Look through the data below and work out how many lines contain the string "stand". Give the number alone.

[Study material Boundary: Start]

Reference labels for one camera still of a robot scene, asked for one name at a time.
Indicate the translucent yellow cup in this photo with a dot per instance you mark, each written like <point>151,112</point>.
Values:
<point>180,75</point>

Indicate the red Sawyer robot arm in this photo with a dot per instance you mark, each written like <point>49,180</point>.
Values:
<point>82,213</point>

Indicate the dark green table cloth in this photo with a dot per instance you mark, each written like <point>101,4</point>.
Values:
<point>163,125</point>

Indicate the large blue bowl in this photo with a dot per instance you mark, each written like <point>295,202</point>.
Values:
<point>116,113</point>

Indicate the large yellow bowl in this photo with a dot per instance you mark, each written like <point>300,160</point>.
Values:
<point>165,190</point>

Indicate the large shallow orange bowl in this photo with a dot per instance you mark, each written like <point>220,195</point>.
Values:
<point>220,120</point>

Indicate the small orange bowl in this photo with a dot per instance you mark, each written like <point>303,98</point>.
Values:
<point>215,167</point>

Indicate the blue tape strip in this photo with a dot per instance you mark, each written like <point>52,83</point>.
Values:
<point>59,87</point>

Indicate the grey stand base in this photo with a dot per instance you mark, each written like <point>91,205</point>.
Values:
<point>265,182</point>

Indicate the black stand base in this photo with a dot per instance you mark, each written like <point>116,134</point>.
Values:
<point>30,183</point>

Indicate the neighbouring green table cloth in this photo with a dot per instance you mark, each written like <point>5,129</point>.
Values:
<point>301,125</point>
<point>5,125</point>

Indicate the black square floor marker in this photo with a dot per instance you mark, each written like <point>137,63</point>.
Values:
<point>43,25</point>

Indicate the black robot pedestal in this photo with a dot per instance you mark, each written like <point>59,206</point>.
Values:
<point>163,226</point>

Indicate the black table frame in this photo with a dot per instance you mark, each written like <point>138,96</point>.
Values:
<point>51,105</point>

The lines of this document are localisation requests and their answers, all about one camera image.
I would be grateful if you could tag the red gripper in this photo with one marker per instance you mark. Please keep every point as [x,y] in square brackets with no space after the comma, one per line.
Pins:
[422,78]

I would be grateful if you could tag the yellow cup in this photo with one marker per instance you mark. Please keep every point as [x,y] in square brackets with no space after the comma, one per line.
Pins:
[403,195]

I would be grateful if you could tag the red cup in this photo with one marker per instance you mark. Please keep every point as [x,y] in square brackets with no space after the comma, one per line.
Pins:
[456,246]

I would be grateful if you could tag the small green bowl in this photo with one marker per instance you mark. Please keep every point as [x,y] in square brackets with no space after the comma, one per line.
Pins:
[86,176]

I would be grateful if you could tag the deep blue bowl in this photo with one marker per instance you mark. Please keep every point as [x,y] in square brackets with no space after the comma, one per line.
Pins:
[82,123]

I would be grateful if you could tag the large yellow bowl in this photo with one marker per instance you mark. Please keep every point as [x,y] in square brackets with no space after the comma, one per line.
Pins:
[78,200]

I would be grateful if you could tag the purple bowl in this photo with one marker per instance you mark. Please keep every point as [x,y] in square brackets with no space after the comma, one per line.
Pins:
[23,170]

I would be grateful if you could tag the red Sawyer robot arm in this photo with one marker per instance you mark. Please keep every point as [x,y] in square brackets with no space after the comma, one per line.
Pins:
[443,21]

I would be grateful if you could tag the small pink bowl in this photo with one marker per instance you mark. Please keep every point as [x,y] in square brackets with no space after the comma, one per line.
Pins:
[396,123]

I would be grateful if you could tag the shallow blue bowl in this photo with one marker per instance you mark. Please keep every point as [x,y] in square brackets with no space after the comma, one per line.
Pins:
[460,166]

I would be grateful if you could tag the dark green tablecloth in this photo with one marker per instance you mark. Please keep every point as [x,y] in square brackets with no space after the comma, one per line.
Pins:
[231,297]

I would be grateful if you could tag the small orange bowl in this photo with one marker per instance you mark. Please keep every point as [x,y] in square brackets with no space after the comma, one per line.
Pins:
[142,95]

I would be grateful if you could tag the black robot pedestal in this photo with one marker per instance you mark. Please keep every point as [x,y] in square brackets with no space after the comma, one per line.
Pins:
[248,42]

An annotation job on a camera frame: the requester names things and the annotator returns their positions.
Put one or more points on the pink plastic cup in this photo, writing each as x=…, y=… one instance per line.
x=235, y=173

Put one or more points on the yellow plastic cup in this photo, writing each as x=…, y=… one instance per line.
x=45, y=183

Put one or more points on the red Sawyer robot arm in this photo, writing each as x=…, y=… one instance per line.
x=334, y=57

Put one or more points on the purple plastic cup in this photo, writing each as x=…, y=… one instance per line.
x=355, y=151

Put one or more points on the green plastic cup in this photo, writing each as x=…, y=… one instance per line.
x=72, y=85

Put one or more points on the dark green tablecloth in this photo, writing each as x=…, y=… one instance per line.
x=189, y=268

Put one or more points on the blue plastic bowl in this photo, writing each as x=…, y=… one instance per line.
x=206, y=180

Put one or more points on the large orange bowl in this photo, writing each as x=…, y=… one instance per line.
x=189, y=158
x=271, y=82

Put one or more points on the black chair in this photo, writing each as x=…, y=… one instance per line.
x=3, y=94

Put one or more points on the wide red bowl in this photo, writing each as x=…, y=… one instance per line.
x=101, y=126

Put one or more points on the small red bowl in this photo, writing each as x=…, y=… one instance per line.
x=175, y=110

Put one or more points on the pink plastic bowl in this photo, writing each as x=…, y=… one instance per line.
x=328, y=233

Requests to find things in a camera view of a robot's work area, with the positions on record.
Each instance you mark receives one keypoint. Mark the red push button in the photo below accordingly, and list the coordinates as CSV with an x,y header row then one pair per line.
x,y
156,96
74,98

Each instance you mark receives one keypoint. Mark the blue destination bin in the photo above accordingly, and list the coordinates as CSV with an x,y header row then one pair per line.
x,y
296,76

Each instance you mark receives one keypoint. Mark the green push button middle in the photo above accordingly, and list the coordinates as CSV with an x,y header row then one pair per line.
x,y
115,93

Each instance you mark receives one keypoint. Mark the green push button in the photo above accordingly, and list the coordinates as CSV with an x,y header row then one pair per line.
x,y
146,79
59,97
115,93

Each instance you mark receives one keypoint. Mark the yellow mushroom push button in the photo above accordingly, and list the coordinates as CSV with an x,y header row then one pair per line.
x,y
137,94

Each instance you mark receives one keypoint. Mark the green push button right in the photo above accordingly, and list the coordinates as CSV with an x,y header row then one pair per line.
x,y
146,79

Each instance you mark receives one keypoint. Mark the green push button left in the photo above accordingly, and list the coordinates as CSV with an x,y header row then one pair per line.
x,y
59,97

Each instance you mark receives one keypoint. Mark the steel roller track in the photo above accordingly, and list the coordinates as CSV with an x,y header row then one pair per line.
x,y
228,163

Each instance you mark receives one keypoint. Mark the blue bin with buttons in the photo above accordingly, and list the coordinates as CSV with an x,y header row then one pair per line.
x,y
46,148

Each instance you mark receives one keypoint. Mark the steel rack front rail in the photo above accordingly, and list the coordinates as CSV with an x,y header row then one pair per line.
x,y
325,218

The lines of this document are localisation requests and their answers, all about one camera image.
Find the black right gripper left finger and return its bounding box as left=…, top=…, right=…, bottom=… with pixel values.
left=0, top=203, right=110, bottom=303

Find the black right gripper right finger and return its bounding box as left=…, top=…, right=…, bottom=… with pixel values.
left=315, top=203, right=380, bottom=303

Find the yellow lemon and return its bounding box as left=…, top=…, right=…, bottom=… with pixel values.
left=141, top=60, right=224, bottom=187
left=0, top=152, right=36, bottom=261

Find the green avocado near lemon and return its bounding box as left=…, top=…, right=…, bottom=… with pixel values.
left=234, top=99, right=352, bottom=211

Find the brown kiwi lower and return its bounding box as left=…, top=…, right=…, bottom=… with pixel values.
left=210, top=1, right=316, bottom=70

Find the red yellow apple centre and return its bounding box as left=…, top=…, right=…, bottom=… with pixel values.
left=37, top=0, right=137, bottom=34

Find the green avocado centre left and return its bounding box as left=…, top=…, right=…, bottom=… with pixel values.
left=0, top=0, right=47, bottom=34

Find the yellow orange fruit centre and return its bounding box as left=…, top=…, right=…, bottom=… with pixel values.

[Study material Boundary: End]

Output below:
2